# Jazz is in Modern Dog Magazine!!!



## fuzzybunny (Apr 29, 2011)

OMG, I just found out that Jazz(my Shiloh Shepherd) is in the Fall issue of Modern Dog Magazine for their 2-page smile spread! I submitted his photo a few months ago but never heard anything back. Someone on my Shiloh forum posted about seeing him in the magazine and that's how I found out. I'm going to buy my issue as soon as I leave work. I'm so excited!


----------



## Castlemaid (Jun 29, 2006)

Congratulations! How exciting!


----------



## Daisy&Lucky's Mom (Apr 24, 2011)

Congratualtions Jazz and Carolyn.That's fantastic.


----------



## Stosh (Jun 26, 2010)

Cool! I'll have to go find a copy


----------



## Caledon (Nov 10, 2008)

great - can you post the picture?


----------



## Powell (Oct 13, 2006)

Yeah, I wanna see Jazz.


----------



## fuzzybunny (Apr 29, 2011)

Here it is.

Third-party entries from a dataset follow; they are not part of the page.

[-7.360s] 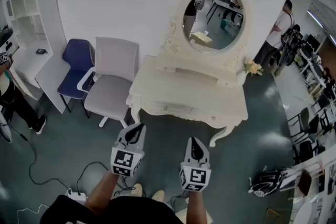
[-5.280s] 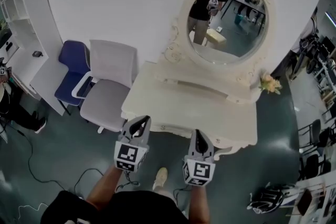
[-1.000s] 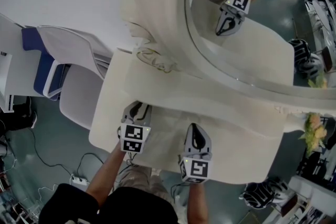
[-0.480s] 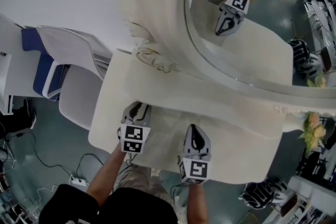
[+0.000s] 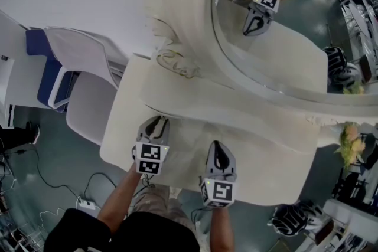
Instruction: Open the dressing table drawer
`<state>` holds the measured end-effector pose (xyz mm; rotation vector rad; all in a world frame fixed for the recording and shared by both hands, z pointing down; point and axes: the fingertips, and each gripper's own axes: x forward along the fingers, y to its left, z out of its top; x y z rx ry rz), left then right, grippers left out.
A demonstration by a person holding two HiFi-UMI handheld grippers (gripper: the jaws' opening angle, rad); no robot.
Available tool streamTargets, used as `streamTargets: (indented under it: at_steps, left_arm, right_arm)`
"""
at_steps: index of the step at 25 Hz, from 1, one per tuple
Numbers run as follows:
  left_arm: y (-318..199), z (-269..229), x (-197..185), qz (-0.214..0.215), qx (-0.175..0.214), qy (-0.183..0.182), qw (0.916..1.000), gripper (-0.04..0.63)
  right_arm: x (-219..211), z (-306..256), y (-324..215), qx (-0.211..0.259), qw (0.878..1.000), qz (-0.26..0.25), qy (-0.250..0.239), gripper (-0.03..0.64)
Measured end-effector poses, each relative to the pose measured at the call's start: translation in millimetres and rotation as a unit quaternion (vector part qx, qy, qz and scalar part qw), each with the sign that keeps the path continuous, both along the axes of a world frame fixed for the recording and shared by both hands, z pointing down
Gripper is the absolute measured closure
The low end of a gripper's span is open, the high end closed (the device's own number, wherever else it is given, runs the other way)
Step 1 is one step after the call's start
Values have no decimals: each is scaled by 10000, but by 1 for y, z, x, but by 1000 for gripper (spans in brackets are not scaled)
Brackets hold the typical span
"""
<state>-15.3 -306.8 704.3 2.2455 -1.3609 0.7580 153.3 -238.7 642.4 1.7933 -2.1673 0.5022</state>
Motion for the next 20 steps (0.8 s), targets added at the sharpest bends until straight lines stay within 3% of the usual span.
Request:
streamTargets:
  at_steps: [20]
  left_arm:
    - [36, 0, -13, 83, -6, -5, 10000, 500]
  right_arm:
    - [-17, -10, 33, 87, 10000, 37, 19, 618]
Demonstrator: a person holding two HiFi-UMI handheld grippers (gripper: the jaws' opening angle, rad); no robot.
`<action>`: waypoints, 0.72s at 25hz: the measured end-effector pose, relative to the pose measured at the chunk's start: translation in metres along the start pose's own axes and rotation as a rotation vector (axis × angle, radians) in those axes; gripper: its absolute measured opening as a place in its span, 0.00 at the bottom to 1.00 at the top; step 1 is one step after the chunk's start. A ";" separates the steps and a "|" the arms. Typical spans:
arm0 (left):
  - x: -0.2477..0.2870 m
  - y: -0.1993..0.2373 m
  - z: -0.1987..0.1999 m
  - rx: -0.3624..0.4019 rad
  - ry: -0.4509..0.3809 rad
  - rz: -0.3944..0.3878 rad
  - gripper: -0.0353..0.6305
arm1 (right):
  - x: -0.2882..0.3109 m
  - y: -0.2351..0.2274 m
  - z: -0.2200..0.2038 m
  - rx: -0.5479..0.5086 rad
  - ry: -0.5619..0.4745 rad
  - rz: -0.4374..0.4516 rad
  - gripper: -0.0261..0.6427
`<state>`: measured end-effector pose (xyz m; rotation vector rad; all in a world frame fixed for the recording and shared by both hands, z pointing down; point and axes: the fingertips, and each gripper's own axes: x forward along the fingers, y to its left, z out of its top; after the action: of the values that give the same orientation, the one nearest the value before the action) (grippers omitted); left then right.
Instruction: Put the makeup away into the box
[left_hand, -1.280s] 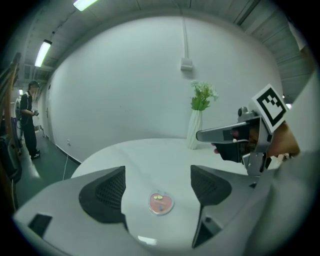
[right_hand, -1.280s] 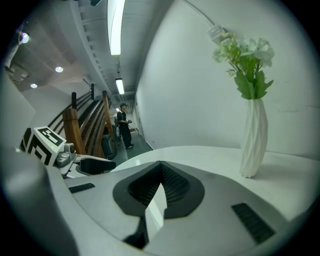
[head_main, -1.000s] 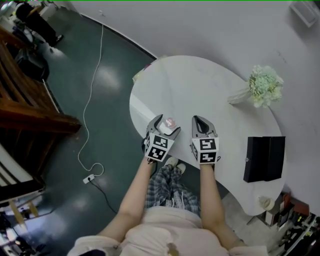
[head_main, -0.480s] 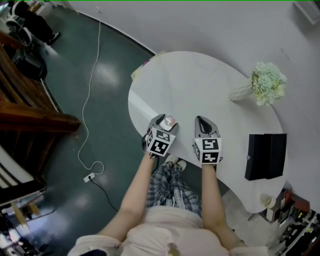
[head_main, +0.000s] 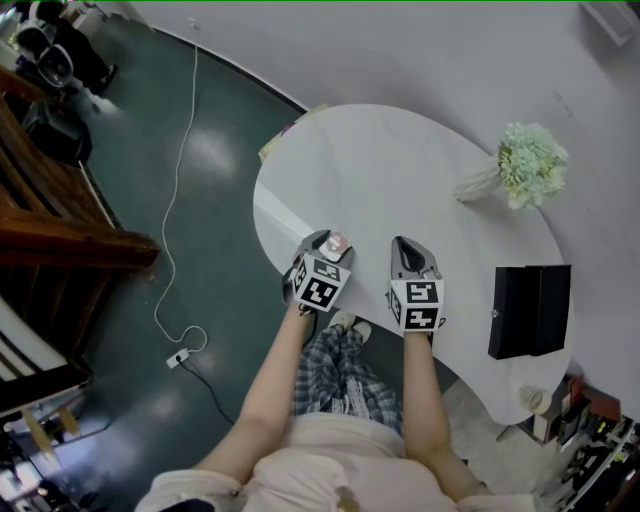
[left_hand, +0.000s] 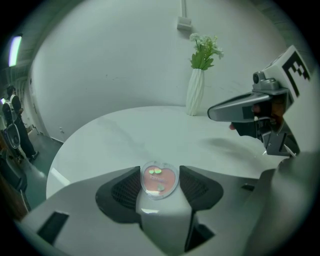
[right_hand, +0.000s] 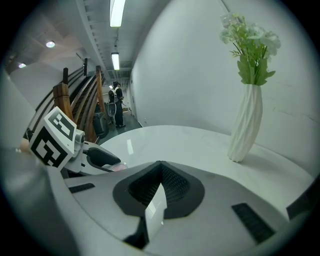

It was for their smile spread competition.  They cropped out the background.


----------



## Franksmom (Oct 13, 2010)

He's very Handsome! Congrats on the picture!


----------



## sagelfn (Aug 13, 2009)

Congrats!! That's awesome!


----------



## doggiedad (Dec 2, 2007)

another star is born!!!!


----------



## Wolfiesmom (Apr 10, 2010)

Congrats! That's great!


----------



## Veronica1 (Jun 22, 2010)

Awesome! That's really cool.


----------